Work instruction: With the pictures removed, write out the data below exactly.

Given data:
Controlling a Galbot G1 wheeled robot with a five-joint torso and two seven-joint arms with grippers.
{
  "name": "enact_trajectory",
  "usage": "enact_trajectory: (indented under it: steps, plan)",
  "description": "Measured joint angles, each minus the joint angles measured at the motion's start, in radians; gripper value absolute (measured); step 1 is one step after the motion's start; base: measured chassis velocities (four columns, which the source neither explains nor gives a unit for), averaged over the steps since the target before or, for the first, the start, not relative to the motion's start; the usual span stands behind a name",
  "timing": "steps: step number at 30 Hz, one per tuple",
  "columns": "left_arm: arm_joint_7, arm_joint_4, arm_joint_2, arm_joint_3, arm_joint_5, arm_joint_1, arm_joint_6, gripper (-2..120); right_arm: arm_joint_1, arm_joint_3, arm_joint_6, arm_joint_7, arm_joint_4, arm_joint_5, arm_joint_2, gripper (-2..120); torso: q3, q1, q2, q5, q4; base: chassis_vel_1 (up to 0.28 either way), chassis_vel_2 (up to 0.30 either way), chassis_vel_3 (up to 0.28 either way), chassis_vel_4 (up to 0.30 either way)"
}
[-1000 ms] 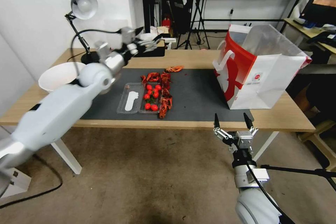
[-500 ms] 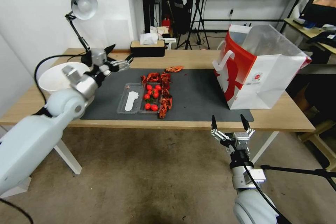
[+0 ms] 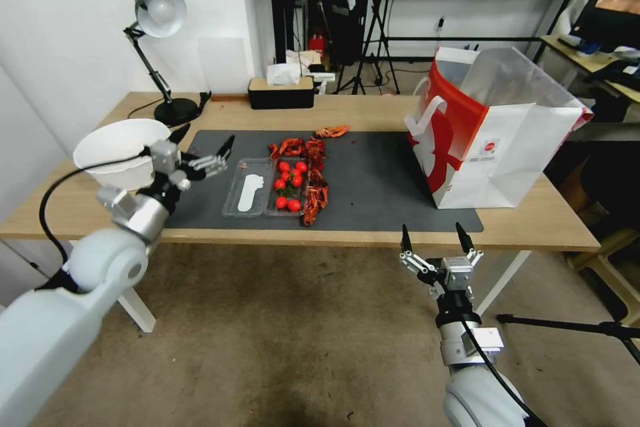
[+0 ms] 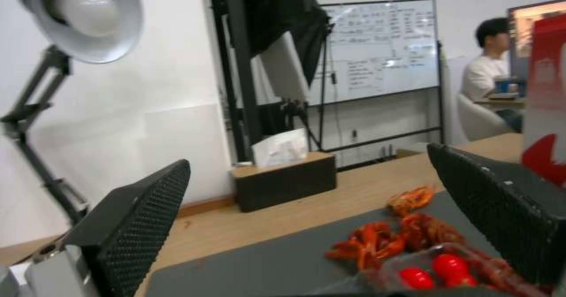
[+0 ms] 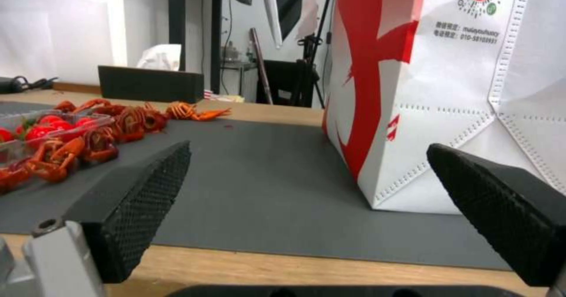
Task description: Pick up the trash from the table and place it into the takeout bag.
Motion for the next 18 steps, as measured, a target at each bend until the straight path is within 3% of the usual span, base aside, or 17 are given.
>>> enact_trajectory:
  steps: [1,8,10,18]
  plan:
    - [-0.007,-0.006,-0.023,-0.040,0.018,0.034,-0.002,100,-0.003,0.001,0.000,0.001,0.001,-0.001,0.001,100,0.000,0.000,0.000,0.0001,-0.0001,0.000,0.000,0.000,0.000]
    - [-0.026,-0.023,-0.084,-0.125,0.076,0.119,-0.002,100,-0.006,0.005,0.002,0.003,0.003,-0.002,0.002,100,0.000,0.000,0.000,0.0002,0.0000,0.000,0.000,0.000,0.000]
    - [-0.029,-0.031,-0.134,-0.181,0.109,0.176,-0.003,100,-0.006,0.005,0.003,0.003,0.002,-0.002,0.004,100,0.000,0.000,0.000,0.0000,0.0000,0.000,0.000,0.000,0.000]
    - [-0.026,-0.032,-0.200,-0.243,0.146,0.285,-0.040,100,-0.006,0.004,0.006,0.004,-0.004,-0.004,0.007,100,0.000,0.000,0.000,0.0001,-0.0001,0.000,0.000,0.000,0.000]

Task result:
Controlling a Galbot G1 wheeled robot with a five-joint torso and two seven-joint arms with grippers.
{
  "name": "enact_trajectory",
  "usage": "enact_trajectory: (indented under it: steps, plan)",
  "description": "Measured joint angles, each minus the joint angles measured at the motion's start, in radians; gripper value absolute (measured); step 1 is one step after the motion's start; base: measured chassis velocities (four columns, which the source neither explains nor gives a unit for), averaged over the steps since the target before or, for the first, the start, not relative to the motion's start; the usual span stands behind a name",
  "timing": "steps: step number at 30 Hz, one per tuple",
  "columns": "left_arm: arm_joint_7, arm_joint_4, arm_joint_2, arm_joint_3, arm_joint_5, arm_joint_1, arm_joint_6, gripper (-2..120); right_arm: arm_joint_1, arm_joint_3, arm_joint_6, arm_joint_7, arm_joint_4, arm_joint_5, arm_joint_2, gripper (-2..120); torso: q3, q1, q2, q5, q4; base: chassis_vel_1 (up to 0.28 either way), chassis_vel_2 (up to 0.30 either way), chassis_vel_3 (up to 0.28 either way), chassis_vel_4 (up to 0.30 either way)"
}
[-1000 ms] 
[-500 ms] 
[+0 ms] 
[+0 ms] 
[+0 ms] 
Task description: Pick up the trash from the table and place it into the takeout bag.
Motion for the next 18 steps, as measured, a target at each bend until the straight path is within 3% of the usual span, base aside, or 17 are given.
>>> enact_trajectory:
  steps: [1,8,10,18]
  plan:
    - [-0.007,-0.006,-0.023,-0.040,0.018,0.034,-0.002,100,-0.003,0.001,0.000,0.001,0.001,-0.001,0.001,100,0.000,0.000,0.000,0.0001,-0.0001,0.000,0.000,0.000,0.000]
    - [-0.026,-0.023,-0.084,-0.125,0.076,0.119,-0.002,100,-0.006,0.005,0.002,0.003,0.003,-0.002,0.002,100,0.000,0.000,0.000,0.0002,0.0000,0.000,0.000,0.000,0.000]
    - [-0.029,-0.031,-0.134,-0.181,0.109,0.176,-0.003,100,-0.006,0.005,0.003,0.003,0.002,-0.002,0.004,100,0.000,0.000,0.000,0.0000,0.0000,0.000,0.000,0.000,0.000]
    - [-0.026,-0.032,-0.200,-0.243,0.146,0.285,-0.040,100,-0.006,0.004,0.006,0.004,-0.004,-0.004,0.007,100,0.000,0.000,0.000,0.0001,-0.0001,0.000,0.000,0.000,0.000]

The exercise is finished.